Many have wondered why the federal government which has shown discomfort with the formation of Amotekun Corps in various states of the Southwest, and vehemently kicked against the idea of Southeast governors forming security outfit of their own, will allow a non state actor trade organisation like Miyetti Allah to form a security outfit.
Reacting to Bodejo’s insistence while speaking with journalists on Thursday, Benue governor Ortom restated his warning to the Fulani organisation not to come to his state.
“No Fulani group will come to Benue State where I’m the governor; you people know that it is a lie, they cannot come. No room for vigilante group in whatever kind. When I confronted them, they said they would not use vigilante group of Nigeria. That one will not operate here,” Ortom said.

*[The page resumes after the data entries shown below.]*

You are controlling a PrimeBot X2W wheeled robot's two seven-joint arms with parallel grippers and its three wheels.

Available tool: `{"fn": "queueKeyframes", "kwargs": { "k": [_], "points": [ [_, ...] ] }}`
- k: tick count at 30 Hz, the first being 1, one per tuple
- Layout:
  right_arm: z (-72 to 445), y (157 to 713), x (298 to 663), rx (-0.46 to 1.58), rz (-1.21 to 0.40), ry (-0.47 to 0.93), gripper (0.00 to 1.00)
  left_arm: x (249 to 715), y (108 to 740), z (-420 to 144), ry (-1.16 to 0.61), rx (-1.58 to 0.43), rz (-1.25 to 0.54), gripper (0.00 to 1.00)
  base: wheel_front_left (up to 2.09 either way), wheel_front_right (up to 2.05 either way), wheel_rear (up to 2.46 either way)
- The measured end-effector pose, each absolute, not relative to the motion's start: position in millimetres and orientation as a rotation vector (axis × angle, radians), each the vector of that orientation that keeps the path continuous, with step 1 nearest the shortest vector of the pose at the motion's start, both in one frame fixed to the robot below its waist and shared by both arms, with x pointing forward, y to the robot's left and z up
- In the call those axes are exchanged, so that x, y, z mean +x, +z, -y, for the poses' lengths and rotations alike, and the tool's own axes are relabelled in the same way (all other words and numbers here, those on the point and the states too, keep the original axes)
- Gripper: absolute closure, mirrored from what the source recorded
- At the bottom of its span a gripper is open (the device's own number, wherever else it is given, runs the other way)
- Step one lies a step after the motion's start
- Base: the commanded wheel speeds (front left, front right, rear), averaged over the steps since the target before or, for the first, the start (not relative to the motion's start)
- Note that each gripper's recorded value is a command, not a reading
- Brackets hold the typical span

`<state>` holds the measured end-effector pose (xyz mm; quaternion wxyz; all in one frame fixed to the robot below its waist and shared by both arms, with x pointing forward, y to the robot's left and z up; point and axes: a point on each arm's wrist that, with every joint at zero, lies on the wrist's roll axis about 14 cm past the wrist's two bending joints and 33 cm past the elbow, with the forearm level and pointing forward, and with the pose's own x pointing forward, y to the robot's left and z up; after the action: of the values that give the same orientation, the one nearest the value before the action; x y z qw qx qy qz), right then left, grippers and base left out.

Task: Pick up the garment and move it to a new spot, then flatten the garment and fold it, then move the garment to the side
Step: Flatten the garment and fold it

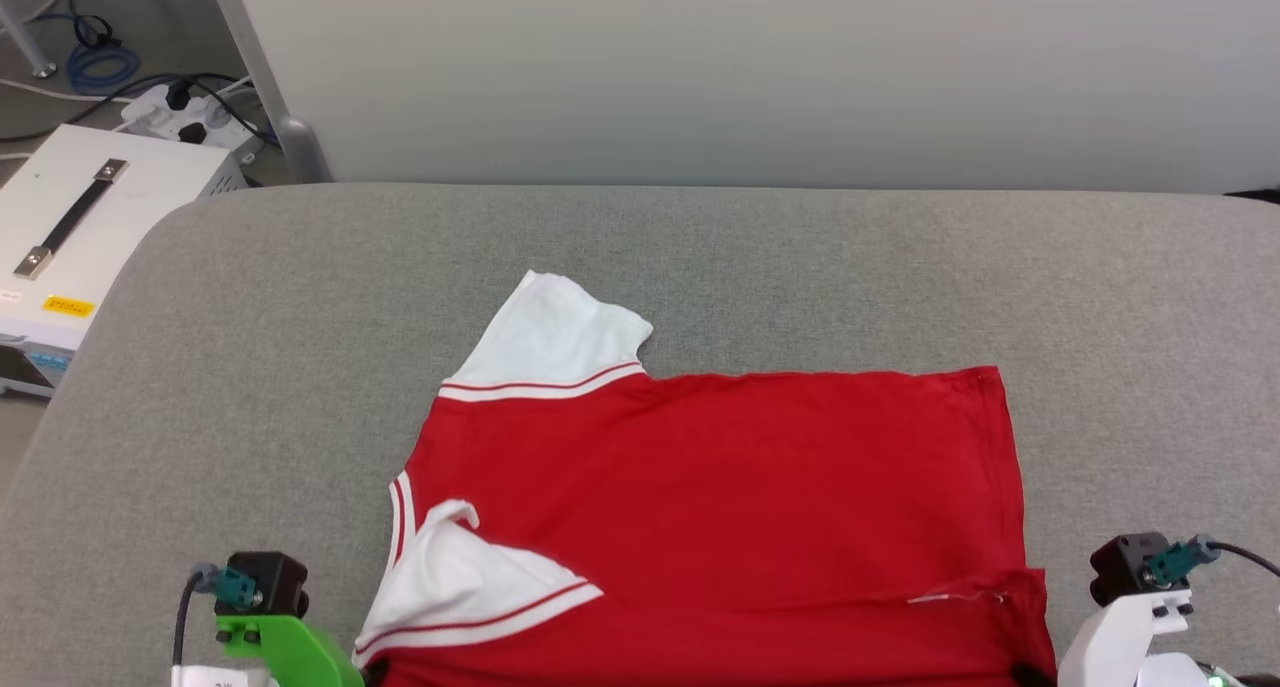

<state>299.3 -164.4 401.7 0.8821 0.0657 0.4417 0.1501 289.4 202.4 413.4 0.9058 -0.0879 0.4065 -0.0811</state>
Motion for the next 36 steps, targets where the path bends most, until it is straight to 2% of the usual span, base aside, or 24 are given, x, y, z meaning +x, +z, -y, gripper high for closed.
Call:
{"fn": "queueKeyframes", "kwargs": {
  "k": [7,8,9,10,11,18,24,31,36],
  "points": [
    [162.2,386.7,273.2,0.215,-0.964,0.268,1.0,265.5,393.0,-191.9,-0.166,-0.244,-0.904,1.0,0.0,0.0,0.0],
    [161.7,385.5,273.0,0.227,-0.959,0.262,0.9,265.6,390.9,-191.7,-0.16,-0.249,-0.903,1.0,0.0,0.0,0.0],
    [161.1,384.0,273.1,0.241,-0.954,0.255,0.24,266.0,388.8,-190.9,-0.155,-0.257,-0.904,0.84,0.0,0.0,0.0],
    [160.7,384.2,275.3,0.254,-0.937,0.246,0.0,265.1,386.0,-189.2,-0.157,-0.265,-0.912,0.64,0.0,0.0,0.0],
    [160.8,386.0,278.8,0.268,-0.909,0.235,0.0,265.0,383.8,-188.1,-0.157,-0.269,-0.916,0.0,0.0,0.0,0.0],
    [166.9,420.3,309.6,0.265,-0.606,0.18,0.0,293.4,401.5,-194.0,-0.148,-0.231,-0.787,0.0,0.0,0.0,0.0],
    [183.7,468.0,330.4,0.192,-0.315,0.128,0.0,338.8,445.4,-198.2,-0.143,-0.156,-0.543,0.0,0.0,0.0,0.0],
    [186.3,520.8,356.9,0.141,-0.095,0.107,0.0,395.2,495.7,-192.3,-0.131,-0.113,-0.273,0.0,0.0,0.0,0.0],
    [184.0,549.2,382.8,0.133,0.009,0.114,0.0,441.4,519.9,-192.9,-0.116,-0.098,-0.152,0.0,0.0,0.0,0.0]
  ]
}}
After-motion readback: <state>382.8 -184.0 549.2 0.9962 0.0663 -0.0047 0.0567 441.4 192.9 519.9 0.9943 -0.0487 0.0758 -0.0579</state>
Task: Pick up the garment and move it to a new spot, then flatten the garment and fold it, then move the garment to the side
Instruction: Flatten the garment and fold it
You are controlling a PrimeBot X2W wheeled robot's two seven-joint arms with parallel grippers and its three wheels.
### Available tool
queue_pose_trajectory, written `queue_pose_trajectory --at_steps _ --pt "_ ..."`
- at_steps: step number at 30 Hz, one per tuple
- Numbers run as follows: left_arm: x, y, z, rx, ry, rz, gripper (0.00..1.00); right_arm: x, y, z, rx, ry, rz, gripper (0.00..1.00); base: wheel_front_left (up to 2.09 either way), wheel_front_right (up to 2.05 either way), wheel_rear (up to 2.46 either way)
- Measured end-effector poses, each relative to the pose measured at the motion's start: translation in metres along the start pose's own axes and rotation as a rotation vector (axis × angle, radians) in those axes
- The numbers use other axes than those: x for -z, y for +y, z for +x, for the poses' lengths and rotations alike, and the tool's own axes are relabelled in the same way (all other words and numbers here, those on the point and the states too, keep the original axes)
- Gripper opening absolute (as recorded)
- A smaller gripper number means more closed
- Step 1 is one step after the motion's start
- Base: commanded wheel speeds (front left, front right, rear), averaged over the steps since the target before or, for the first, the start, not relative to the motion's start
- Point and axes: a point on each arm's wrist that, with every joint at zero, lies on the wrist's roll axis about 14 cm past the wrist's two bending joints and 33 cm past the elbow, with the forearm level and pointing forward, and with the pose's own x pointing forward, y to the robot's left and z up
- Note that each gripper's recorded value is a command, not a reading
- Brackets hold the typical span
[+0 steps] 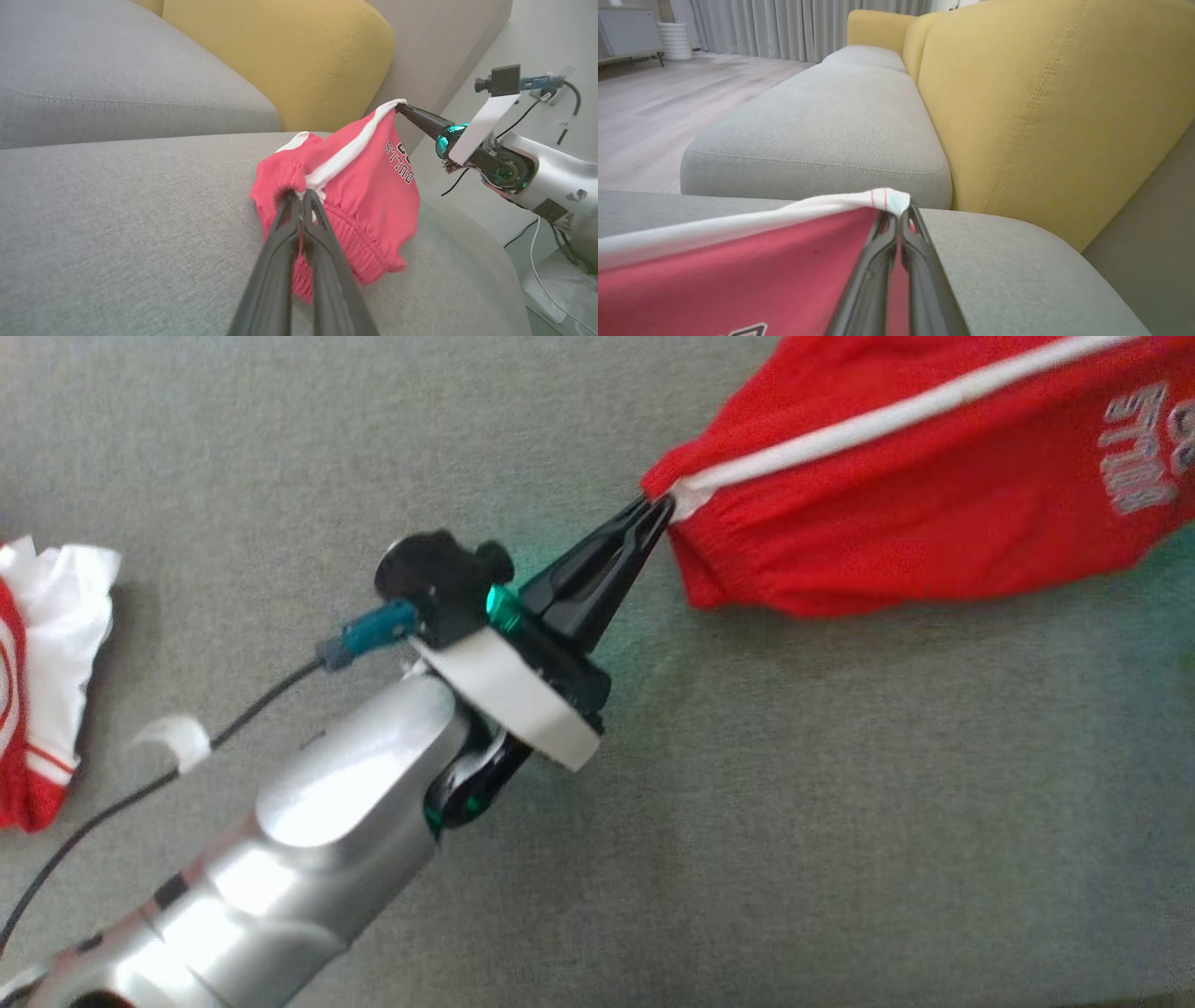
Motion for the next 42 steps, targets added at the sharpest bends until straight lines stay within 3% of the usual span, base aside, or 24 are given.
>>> queue_pose_trajectory --at_steps 6,7,8,9,10,11,12,20,29,37,38,39,40,42 --pt "0.005 0.024 0.007 -0.042 0.011 -0.036 0.0 0.006 0.032 0.051 -0.088 0.042 -0.052 0.0 0.0 0.0 0.0" --pt "0.005 0.027 0.007 -0.052 0.006 -0.046 0.0 0.01 0.039 0.056 -0.107 0.054 -0.058 0.08 0.0 0.0 0.0" --pt "0.006 0.03 0.006 -0.063 0.001 -0.054 0.0 0.013 0.046 0.06 -0.125 0.064 -0.059 0.46 0.0 0.0 0.0" --pt "0.008 0.034 0.005 -0.074 0.0 -0.062 0.0 0.018 0.052 0.064 -0.138 0.078 -0.053 0.96 0.0 0.0 0.0" --pt "0.011 0.036 0.004 -0.086 0.002 -0.068 0.04 0.023 0.058 0.066 -0.151 0.09 -0.045 1.0 0.0 0.0 0.0" --pt "0.014 0.038 0.002 -0.096 0.01 -0.069 0.24 0.025 0.062 0.067 -0.16 0.089 -0.031 1.0 0.0 0.0 0.0" --pt "0.015 0.04 0.001 -0.107 0.005 -0.07 0.97 0.027 0.065 0.068 -0.164 0.087 -0.014 1.0 0.0 0.0 0.0" --pt "-0.005 0.063 -0.015 -0.286 -0.079 0.045 1.0 0.019 0.081 0.059 -0.223 0.059 0.099 1.0 0.0 0.0 0.0" --pt "-0.048 0.07 -0.081 -0.605 -0.299 0.18 1.0 0.072 0.044 0.036 -0.186 0.297 0.141 1.0 0.0 0.0 0.0" --pt "-0.048 0.072 -0.117 -0.709 -0.325 0.211 1.0 0.108 0.046 0.037 -0.169 0.478 0.237 1.0 0.0 0.0 0.0" --pt "-0.049 0.074 -0.119 -0.714 -0.326 0.22 1.0 0.11 0.047 0.038 -0.166 0.489 0.254 0.76 0.0 0.0 0.0" --pt "-0.05 0.074 -0.119 -0.713 -0.329 0.227 1.0 0.11 0.048 0.039 -0.168 0.5 0.263 0.07 0.0 0.0 0.0" --pt "-0.052 0.074 -0.12 -0.714 -0.333 0.233 1.0 0.109 0.048 0.04 -0.168 0.504 0.274 0.0 0.0 0.0 0.0" --pt "-0.056 0.074 -0.122 -0.716 -0.338 0.249 1.0 0.106 0.049 0.039 -0.168 0.499 0.305 0.0 0.0 0.0 0.0"
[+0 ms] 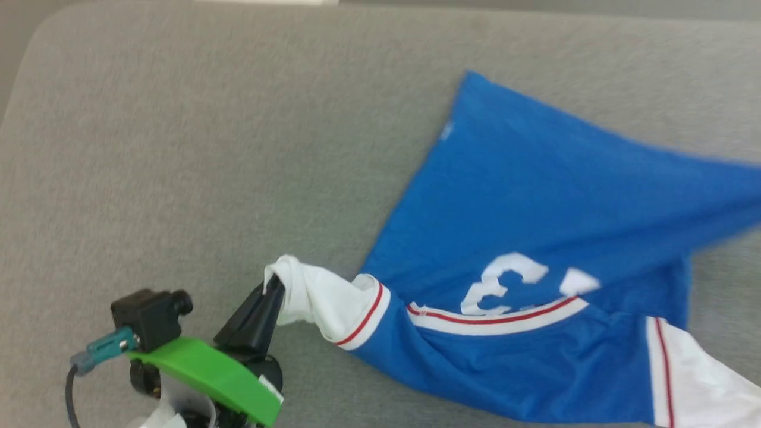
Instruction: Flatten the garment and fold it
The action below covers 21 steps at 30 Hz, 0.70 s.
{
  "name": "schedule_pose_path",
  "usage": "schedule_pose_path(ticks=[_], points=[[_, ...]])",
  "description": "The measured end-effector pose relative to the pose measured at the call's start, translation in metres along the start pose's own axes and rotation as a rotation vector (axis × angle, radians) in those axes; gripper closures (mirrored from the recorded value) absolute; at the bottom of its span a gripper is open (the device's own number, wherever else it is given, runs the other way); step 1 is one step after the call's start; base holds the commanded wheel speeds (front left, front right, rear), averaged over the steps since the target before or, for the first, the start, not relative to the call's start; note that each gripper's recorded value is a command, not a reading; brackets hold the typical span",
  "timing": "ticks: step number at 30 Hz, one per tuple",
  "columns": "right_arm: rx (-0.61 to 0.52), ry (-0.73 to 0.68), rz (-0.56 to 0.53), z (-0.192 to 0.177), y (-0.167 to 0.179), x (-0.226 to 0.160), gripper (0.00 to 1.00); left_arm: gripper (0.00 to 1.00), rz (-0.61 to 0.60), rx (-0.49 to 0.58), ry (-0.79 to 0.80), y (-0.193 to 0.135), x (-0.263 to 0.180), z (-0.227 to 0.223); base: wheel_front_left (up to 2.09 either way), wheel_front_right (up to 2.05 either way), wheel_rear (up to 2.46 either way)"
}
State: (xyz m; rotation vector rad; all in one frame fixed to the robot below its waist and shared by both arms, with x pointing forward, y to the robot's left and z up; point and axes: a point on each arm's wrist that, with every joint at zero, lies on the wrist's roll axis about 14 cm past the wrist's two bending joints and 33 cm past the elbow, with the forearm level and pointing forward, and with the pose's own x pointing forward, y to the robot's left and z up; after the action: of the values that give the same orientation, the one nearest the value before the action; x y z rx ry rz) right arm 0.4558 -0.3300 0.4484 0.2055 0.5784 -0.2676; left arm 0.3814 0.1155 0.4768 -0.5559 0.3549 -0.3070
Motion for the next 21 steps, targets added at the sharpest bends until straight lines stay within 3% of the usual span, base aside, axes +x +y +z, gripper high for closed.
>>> schedule_pose_path(ticks=[7,14,21], points=[[0.113,0.035,-0.094,-0.048,-0.048,-0.07,1.0,1.0,-0.056,-0.004,-0.001,-0.019,-0.005,0.001,0.0,0.0,0.0],[0.163,0.175,-0.138,-0.105,-0.065,-0.121,1.0,1.0,-0.098,0.005,0.008,-0.034,-0.008,0.001,0.0,0.0,0.0],[0.165,0.209,-0.15,-0.139,-0.067,-0.129,1.0,1.0,-0.115,0.009,0.018,-0.042,-0.011,0.003,0.0,0.0,0.0]])
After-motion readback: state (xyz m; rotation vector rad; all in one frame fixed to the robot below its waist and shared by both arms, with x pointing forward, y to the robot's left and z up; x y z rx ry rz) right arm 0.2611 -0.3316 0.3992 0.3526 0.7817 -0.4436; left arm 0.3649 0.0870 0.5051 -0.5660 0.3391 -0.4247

“We have our own vigilante that operates here; we have community policing in which we are recruiting now and livestock guard that take care of herdsmen in active support with security men.
“So, no single vigilante group of Miyeitti Allah will come to Benue State to make any noise here. For us in Benue State, we believe in the rule of law and we will jail them.”
Reacting in similar fashion, the Oyo state, Chairman of Amotekun, Gen Ajibola ‘Kunle Togun (retd), declared that the outfit will not cooperate or work with the Miyetti Allah vigilante group under any guise, insisting that Miyetti Allah is not the Federal Republic of Nigeria that has the power to deploy security personnel across the country.
Togun stated that deploying vigilance group across the country by a non-state actor is illegal and rubbish, adding that the people of Oyo State and indeed other southwest states do not want Miyetti Allah security operatives. According to him, Governors Seyi Makinde (Oyo), Adegboyega Oyetola(Osun), Rotimi Akeredolu (Ondo), Kayode Fayemi (Ekiti), Dapo Abiodun (Ogun), and Babajide Sanwo-Olu(Lagos), would not toy with the idea of welcoming Miyetti Allah vigilantes to their states.
“I have no business with Miyetti Allah Vigilantes. They are not a state. So, how can they come and have vigilantes across the country? As far as I am concerned, that is illegal, and I am not going to cooperate with them. Of course, I don’t think my governor, the governor of Oyo State, and I don’t think any governor in the South West is going to have them in their states”, he stated.
Meanwhile Ohanaeze Ndigbo, Indigenous People of Biafra, IPOB and Igbo National Council, INC have handed an outright ban on the deployment of the Miyetti Allah vigilantes in the entire South East while the Benue state internal security network has also warned it would not have anything to do with the herders.
The South East governors are billed to discuss the implication of this development on the security architecture of the region in their next meeting.